11Ainsi, sur la base d’éléments spontanément évoqués par des personnes, J. Chossière (1990) met en évidence des représentations sociales, un portrait type cohérent, qui permettent de distinguer trois types d’humoristes :
- L’humoriste verbal créatif, qui divertit en inventant des jeux de mots, calembours et histoires adossés à des événements et situations, suscite une représentation structurée autour de l’élément imaginatif qui donne à voir une personne créative, très à l’aise dans les relations sociales, mais dotée d’une « intelligence froide » qui peut l’amener « à profiter des circonstances pour se mettre en valeur » (p. 77).

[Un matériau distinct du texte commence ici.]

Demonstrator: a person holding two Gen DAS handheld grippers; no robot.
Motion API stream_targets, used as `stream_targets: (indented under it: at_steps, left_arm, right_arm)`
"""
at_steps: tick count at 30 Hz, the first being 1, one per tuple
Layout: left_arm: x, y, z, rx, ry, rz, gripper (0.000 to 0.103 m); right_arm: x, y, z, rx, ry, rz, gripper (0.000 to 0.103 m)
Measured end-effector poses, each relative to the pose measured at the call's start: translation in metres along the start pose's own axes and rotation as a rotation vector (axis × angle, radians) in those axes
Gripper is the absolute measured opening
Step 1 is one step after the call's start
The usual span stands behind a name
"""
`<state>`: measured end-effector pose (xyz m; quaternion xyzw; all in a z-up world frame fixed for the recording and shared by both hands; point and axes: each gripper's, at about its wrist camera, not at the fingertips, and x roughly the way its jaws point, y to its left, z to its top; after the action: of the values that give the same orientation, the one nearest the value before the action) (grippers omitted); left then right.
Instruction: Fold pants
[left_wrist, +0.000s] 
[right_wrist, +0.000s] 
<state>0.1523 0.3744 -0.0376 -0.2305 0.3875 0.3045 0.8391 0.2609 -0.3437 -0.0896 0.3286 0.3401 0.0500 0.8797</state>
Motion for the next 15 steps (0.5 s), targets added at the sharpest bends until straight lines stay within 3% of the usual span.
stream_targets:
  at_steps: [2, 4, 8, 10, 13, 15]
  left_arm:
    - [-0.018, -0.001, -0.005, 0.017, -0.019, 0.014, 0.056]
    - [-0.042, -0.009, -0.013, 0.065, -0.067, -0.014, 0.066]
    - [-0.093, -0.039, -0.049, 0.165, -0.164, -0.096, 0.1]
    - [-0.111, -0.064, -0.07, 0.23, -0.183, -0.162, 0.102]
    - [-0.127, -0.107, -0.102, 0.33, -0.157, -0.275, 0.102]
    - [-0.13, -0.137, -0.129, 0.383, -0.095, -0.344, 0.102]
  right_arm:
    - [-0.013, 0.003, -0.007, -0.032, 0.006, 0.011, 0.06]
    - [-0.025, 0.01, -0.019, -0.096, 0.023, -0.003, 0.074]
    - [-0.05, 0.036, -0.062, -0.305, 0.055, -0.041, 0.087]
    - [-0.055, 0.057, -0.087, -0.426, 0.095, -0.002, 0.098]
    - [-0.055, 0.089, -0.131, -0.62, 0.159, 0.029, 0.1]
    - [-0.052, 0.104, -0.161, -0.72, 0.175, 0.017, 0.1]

- L’humoriste verbal répétitif, qui reprend des plaisanteries et histoires drôles, vécues ou déjà relatées, est représenté principalement comme quelqu’un d’agréable, amusant et blagueur, mais à l’humour à double face, orienté vers les contacts humains et quelque peu superficiel.

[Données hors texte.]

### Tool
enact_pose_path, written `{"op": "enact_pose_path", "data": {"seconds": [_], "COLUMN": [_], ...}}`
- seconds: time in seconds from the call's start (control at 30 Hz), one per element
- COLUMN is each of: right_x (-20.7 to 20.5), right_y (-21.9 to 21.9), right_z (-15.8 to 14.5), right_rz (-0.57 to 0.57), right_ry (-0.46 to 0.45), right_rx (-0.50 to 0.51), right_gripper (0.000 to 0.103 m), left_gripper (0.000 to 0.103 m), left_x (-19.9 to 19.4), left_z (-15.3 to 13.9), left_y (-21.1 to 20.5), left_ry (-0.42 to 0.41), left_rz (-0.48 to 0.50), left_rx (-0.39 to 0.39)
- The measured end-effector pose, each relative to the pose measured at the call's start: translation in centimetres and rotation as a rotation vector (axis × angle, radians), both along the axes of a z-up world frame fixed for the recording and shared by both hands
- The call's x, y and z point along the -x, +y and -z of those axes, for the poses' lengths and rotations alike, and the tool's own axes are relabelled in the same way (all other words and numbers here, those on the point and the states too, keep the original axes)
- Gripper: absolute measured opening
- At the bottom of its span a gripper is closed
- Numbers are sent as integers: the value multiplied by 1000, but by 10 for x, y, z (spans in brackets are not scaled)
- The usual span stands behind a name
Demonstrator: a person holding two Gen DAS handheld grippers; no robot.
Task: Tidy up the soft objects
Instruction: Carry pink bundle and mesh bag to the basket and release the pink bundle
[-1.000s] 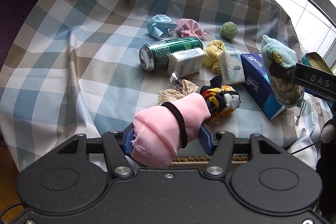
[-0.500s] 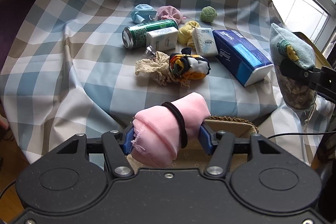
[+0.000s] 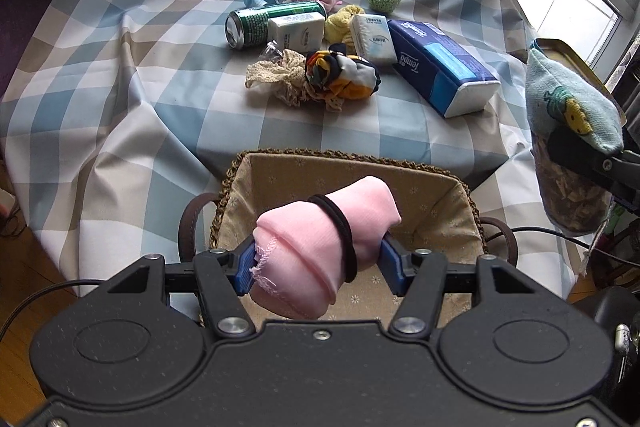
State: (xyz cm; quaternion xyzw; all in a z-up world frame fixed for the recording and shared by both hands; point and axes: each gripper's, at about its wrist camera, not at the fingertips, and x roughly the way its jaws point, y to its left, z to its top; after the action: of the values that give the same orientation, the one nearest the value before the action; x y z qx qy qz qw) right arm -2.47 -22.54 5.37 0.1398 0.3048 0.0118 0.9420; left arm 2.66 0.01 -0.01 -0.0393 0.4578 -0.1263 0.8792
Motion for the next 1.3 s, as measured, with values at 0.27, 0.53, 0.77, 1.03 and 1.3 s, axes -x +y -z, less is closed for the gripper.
{"op": "enact_pose_path", "data": {"seconds": [0.27, 0.53, 0.77, 1.03, 1.3], "right_x": [15, 22, 21, 17, 15], "right_y": [-1, 7, 5, 5, 5], "right_z": [17, 35, 37, 38, 39], "right_rz": [-2, -22, -6, -8, -16], "right_ry": [76, 164, 181, 198, 204], "right_rx": [-14, -6, 3, 0, 0], "right_gripper": [67, 67, 67, 67, 67], "left_gripper": [57, 57, 58, 74, 75], "left_x": [8, 9, 9, 9, 9], "left_z": [14, 21, 23, 20, 18], "left_y": [0, -2, -4, -2, 0], "left_ry": [58, 93, 105, 76, 66], "left_rz": [-4, -5, -4, -35, -51], "left_rx": [-12, -22, -41, -66, -77]}}
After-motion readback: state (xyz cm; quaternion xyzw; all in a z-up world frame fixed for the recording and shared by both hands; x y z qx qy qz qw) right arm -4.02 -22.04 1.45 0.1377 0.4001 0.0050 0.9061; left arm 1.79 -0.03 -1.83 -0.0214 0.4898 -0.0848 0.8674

- L’humoriste postural, qui suscite le rire au moyen de la gestuelle du corps et du langage non verbal, est vu comme expressif, sociable, expansif et créateur, « à l’écoute des autres » et attentif à l’environnement. Ces représentations spontanées attachées aux professionnels de l’humour insistent toutes sur le rapport de l’humoriste au monde et aux autres, et sur les croyances et attentes qu’il suscite, sur sa capacité de nouer des liens positifs. Et cela est bien l’indice de son poids relationnel et interactif et des attentes connectées à une certaine désirabilité sociale de l’humour professionnalisé.

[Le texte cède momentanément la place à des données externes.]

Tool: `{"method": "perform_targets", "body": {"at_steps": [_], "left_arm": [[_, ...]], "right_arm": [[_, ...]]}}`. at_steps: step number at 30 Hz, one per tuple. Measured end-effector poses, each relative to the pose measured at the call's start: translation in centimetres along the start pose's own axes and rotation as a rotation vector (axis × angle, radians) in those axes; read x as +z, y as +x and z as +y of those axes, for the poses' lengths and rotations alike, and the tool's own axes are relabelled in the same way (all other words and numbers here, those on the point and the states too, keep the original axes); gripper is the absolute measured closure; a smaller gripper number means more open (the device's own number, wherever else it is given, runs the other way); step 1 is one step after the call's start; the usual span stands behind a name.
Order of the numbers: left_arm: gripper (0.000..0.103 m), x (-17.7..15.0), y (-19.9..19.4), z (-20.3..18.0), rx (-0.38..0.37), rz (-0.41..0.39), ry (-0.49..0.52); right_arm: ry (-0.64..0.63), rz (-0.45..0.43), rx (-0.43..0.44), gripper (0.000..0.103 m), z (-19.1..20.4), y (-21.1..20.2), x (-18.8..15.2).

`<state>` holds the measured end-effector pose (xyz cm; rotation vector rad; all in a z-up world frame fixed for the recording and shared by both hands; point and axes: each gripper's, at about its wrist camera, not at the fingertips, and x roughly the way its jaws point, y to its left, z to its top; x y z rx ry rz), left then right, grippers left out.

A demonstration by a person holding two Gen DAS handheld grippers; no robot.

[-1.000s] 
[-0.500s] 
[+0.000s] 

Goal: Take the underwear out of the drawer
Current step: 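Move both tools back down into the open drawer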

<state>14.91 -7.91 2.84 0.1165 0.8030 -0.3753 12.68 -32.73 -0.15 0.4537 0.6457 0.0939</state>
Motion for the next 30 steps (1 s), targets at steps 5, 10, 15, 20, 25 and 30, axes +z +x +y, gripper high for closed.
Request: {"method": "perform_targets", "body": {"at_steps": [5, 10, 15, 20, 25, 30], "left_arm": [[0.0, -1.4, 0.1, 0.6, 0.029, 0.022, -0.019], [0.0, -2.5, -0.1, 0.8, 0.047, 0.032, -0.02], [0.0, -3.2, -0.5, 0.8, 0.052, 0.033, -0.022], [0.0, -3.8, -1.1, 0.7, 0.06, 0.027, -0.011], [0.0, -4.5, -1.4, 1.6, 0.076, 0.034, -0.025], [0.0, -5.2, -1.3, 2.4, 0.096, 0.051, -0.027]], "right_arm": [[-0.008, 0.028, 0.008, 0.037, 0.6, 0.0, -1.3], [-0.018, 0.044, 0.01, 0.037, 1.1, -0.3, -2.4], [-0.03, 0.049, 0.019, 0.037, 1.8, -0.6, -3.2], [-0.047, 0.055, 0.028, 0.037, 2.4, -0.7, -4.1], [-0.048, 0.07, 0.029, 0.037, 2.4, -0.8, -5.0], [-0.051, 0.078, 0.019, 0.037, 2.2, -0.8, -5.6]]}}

« On peut rire de tout, mais pas avec tout le monde » (Desproges)
12Toute pratique non soluble dans la culture, spontanée, plus quotidienne donc non régulée, ne peut s’étudier sous le même angle que les rituels et performances professionnelles. Pourtant, les usages « banalisés » de l’humour ne sont pas sans risques pour leurs cibles.
« Moi, lorsque je n’ai rien à dire, je veux qu’on le sache » (R. Devos)
13Les sociétés contemporaines ont franchi un nouveau stade en organisant l’humour en véritable marché de consommation : tous les secteurs de l’industrie du spectacle en font leur miel, et les caricatures, sketches et émissions divertissantes font désormais partie de notre paysage quotidien. Plus encore, l’humour sert à tout : par exemple, dans le dossier sur l’humour « Arme anti-crise » publié par le Figaro Magazine du 14 février 2009, la dérision apparaît sous les traits d’un « front du refus de la déprime » : ouverture de l’agence Vingt-Neuf (en référence à la crise de 1929), lancement par l’agence créatrice Al Dente d’une ligne de tee-shirts et d’un concours de slogans. Mais on voit aussi s’organiser un véritable management par le rire : le très sérieux Humour Consulting Group, fondé en 1993 par Serge Grudzinski, s’attaque aux tensions et changements dans les groupes de travail et entreprises à l’aide de mises en scènes humoristiques ; les professionnels du Yoga du rire sont appelés pour détendre l’atmosphère de travail ; des séminaires du rire ou des stages de rigolothérapie sont proposés aux employés de banques et multinationales ; « même la société Total a recours aux services de Nicolas Canteloup pour “aérer” ses conventions […] » (id., p. 38).
14Côté spectacle ou côté thérapie économico-politico-sociale, l’usage de l’humour indique bien notre besoin de décalage d’avec la réalité, de soutien ou de remède ; il devient le gage d’un bien-être ou d’une implication au travail ; il acquiert une utilité sociale. Même si l’humour n’est plus une forme de participation de tous à la vie collective, son éclairage moderne participe à le diluer dans l’ensemble du tissu social : intrinsèque à notre modernité, il demeure toutefois une forme de communication, une donnée sociale active, même si son instrumentalisation et son utilisation potentielle dans quasiment n’importe quelles circonstances contribuent à brouiller, estomper et parfois masquer son pouvoir, ses fonctions ou les buts qu’il sert.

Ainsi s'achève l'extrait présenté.